Our take: The IES210GPP is the stronger choice when the deployment site involves temperature extremes, electrical transients, high-wattage devices, or a need for centralized network management. Its -40 °C to 75 °C operating range versus the DS110GMP's 0 °C to 40 °C window is decisive for any outdoor cabinet or non-climate-controlled space. Its 240 W PoE budget is nearly double the DS110GMP's 123 W, and its two 802.3bt PoE++ ports support devices up to 95 W combined—a capability the DS110GMP entirely lacks. Full Omada SDN management enables VLAN and QoS policies; the DS110GMP offers only hardware-switch modes. Conversely, the DS110GMP is the appropriate fit for a benign indoor environment where plug-and-play simplicity, a smaller footprint, and a lower total cost of infrastructure matter more than environmental hardening or software-defined control.
Side-by-Side Comparison
Spec-for-spec, from manufacturer data.
| Specification | TP-Link IES210GPP | TP-Link DS110GMP |
|---|---|---|
| Product Type | Industrial Managed Switch | Desktop Unmanaged Switch |
| Total Ports | 10 | 10 |
| PoE Ports | 8 (6× PoE+, 2× PoE++) | 8 (all PoE+) |
| PoE Standard | 802.3af/at/bt (PoE++) | 802.3af/at (PoE+) |
| PoE Budget | 240 W | 123 W |
| Max Per-Port PoE | 95 W (PoE++ ports) | 30 W |
| SFP Slots | 2 combo (1000BASE-X) | 1 combo (SFP/RJ45) |
| Switching Capacity | 20 Gbps | 20 Gbps |
| Management | Managed (Omada SDN) | Unmanaged (hardware modes only) |
| Operating Temp | -40 °C to 75 °C | 0 °C to 40 °C |
| IP Rating | IP40 | — |
| Surge Protection | ±6 kV common mode (Ethernet) | — |
| DIN-Rail Mount | Yes | — |
| Redundant Power Input | 1+1 redundant | — |
| Idle Power Draw | 5.64–5.95 W (standby) | 7.93 W (no PoE load) |
| Memory | 64 Mbit Flash; 4 Mbit Packet Buffer | — |
Frequently Asked Questions
Which should you choose: the IES210GPP or the DS110GMP?

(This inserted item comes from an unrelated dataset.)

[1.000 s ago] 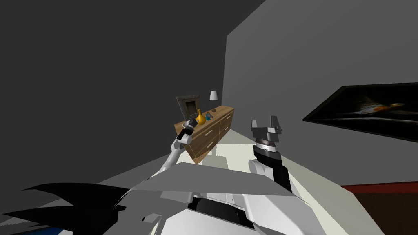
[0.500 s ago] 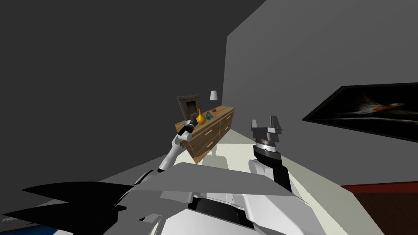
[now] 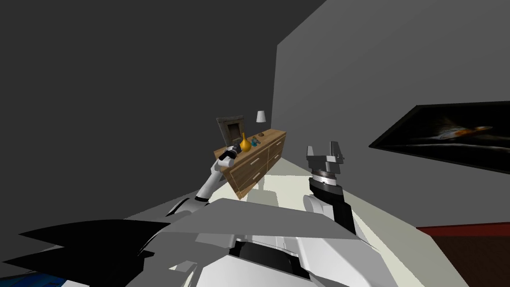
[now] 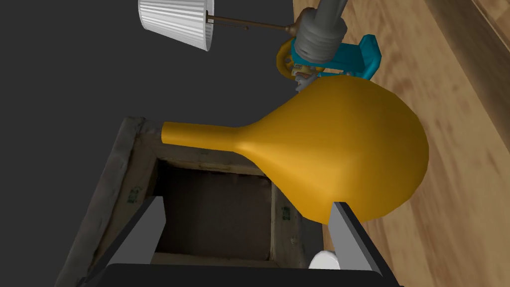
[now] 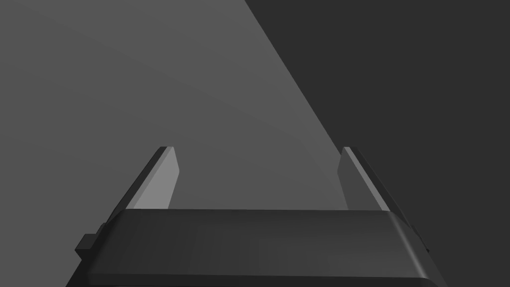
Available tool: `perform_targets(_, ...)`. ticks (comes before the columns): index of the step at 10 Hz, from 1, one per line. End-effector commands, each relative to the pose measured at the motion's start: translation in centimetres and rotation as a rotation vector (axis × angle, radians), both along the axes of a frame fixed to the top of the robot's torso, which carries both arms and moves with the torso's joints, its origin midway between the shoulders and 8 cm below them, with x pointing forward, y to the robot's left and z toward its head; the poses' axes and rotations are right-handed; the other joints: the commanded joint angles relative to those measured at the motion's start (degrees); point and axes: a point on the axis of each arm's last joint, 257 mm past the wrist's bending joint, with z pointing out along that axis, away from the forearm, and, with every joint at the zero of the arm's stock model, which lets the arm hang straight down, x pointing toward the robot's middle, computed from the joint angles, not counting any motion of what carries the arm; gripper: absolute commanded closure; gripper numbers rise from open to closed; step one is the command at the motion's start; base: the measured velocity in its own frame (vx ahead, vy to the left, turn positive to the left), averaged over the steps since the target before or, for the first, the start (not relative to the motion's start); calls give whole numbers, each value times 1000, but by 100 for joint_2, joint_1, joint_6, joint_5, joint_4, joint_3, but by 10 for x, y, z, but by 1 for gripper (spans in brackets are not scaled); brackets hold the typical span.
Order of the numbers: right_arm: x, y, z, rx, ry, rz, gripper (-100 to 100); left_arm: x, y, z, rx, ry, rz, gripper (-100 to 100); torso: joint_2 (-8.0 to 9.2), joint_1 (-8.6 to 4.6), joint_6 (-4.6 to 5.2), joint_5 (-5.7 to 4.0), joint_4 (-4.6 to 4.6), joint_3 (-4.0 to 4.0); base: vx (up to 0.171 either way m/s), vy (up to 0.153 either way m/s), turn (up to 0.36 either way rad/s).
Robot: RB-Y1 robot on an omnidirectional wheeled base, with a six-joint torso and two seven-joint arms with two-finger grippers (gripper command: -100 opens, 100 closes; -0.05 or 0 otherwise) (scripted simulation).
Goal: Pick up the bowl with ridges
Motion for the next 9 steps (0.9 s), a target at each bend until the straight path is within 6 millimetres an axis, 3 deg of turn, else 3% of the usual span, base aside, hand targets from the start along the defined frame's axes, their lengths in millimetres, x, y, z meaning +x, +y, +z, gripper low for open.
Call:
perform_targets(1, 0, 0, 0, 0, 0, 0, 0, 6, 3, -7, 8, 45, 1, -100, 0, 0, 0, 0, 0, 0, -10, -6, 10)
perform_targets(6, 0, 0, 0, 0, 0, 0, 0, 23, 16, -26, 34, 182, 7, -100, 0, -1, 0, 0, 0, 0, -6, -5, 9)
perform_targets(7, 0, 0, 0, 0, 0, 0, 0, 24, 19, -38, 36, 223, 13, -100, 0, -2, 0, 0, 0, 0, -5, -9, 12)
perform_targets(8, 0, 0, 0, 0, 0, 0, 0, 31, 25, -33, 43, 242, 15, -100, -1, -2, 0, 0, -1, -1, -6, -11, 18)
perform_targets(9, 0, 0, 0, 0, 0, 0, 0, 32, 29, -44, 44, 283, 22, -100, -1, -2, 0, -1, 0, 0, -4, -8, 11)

The IES210GPP is the stronger choice when the deployment site involves temperature extremes, electrical transients, high-wattage devices, or a need for centralized network management. Its -40 °C to 75 °C operating range versus the DS110GMP's 0 °C to 40 °C window is decisive for any outdoor cabinet or non-climate-controlled space. Its 240 W PoE budget is nearly double the DS110GMP's 123 W, and its two 802.3bt PoE++ ports support devices up to 95 W combined—a capability the DS110GMP entirely lacks. Full Omada SDN management enables VLAN and QoS policies; the DS110GMP offers only hardware-switch modes. Conversely, the DS110GMP is the appropriate fit for a benign indoor environment where plug-and-play simplicity, a smaller footprint, and a lower total cost of infrastructure matter more than environmental hardening or software-defined control.
Can the DS110GMP replace the IES210GPP in an outdoor camera cabinet?

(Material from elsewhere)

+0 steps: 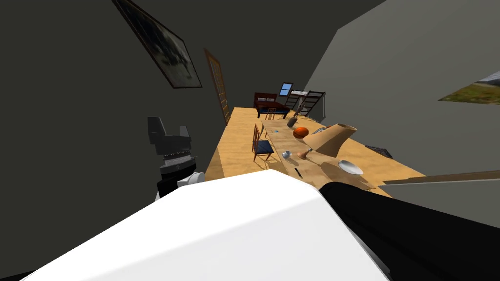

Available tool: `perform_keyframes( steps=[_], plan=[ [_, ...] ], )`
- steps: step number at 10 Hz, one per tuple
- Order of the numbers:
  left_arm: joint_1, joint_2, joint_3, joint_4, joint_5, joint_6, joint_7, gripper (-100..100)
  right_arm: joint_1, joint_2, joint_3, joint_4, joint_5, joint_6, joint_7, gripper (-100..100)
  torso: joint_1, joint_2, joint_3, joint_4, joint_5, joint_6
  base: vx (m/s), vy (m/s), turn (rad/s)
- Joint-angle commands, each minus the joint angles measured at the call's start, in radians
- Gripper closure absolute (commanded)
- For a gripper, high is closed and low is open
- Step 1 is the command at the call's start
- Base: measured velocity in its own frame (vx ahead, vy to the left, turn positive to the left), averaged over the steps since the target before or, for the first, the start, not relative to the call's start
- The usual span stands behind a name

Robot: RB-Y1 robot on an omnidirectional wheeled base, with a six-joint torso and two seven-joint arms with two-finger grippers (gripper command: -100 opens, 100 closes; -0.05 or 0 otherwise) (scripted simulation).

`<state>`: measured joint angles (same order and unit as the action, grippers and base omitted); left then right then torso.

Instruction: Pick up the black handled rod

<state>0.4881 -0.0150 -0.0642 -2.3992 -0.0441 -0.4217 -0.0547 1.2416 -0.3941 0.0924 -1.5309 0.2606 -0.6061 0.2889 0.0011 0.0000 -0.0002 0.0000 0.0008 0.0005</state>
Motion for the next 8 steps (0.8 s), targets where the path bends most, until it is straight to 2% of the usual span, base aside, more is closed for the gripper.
perform_keyframes(
  steps=[1,2,3,4,8],
  plan=[
    [0.0,0.0,0.0,0.0,0.0,0.0,0.0,0,0.016,-0.022,-0.002,0.05,0.016,0.005,0.004,-100,0.0,0.0,0.0,0.0,0.0,0.0,0.056,0.002,0.201],
    [0.0,0.0,0.0,0.0,0.0,0.0,0.0,0,0.028,-0.045,-0.004,0.082,0.03,0.018,0.005,-100,0.0,0.0,0.0,0.0,0.0,-0.001,0.086,-0.019,0.421],
    [0.0,0.0,0.0,0.0,0.0,0.0,0.0,0,0.028,-0.045,-0.004,0.099,0.03,0.018,0.005,-100,-0.002,-0.002,-0.001,0.0,0.0,-0.001,0.069,-0.038,0.153],
    [0.0,0.0,0.0,0.0,0.0,0.0,0.0,0,0.037,-0.069,-0.007,0.139,0.044,0.031,0.004,-100,-0.002,-0.001,-0.001,0.0,0.0,0.0,0.062,-0.053,0.205],
    [0.0,0.0,0.0,0.0,0.0,0.0,0.0,0,0.037,-0.164,-0.016,0.274,0.086,0.091,-0.003,-100,-0.008,-0.003,-0.001,0.0,-0.002,-0.001,0.076,-0.108,0.339]
  ],
)
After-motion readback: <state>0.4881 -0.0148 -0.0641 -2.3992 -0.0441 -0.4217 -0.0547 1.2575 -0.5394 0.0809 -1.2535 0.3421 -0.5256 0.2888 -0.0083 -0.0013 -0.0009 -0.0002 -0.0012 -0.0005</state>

No. The DS110GMP is rated only from 0 °C to 40 °C operating, which excludes most outdoor or unheated enclosure environments. The IES210GPP is rated from -40 °C to 75 °C and adds ±6 kV surge protection on Ethernet ports, making it the appropriate choice for outdoor-adjacent or industrial deployments.

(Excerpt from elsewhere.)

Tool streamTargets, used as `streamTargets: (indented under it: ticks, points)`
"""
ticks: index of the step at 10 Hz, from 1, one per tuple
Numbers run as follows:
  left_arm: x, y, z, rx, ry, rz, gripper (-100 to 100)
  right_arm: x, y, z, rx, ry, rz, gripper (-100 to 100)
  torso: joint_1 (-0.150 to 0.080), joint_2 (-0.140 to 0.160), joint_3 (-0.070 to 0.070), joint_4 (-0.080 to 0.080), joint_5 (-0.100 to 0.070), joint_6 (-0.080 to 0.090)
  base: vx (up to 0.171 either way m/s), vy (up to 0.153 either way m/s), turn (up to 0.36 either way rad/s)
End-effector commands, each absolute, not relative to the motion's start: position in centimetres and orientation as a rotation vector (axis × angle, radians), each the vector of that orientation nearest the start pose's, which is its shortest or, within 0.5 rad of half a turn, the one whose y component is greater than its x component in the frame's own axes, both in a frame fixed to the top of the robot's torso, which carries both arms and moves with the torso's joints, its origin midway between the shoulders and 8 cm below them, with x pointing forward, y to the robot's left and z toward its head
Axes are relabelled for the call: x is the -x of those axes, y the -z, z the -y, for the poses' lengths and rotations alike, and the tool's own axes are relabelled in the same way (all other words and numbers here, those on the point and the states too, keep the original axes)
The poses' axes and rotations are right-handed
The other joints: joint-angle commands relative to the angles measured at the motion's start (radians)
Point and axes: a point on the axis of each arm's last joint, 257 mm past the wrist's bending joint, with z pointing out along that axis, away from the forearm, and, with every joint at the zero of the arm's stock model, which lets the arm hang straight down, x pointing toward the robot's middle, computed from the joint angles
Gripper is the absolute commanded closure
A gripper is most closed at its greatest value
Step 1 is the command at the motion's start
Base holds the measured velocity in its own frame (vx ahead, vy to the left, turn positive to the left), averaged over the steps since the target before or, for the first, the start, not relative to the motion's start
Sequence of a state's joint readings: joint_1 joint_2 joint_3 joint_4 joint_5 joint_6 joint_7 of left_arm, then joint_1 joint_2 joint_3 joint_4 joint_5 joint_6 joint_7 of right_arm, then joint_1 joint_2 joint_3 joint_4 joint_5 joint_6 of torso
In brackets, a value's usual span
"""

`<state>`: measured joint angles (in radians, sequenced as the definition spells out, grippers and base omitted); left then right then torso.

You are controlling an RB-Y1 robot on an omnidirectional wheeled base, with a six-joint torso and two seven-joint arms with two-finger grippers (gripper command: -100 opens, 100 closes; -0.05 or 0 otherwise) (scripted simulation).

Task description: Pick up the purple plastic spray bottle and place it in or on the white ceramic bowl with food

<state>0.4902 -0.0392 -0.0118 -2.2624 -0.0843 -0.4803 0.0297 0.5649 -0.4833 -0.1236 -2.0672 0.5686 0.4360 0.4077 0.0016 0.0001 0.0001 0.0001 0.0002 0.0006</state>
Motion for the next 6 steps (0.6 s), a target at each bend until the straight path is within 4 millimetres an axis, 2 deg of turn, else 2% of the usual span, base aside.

Is the IES210GPP or DS110GMP better for powering PTZ cameras that draw more than 30 W?
The IES210GPP. It includes two 802.3bt PoE++ ports capable of delivering up to 95 W combined, which can accommodate high-draw PTZ cameras, pan-tilt actuators, or heated enclosures exceeding the 30 W PoE+ ceiling. The DS110GMP is limited to 802.3at (30 W per port) and does not support 802.3bt.
Which switch works with the Omada SDN controller for centralized site management?
Only the IES210GPP. Its specs explicitly list Omada SDN controller integration and classify it as a managed switch. The DS110GMP's spec data classifies it as unmanaged; its operating modes (Priority, Isolation, PoE Auto Recovery) are hardware-selected features, not software-managed policies, and no controller integration is listed in the provided specifications.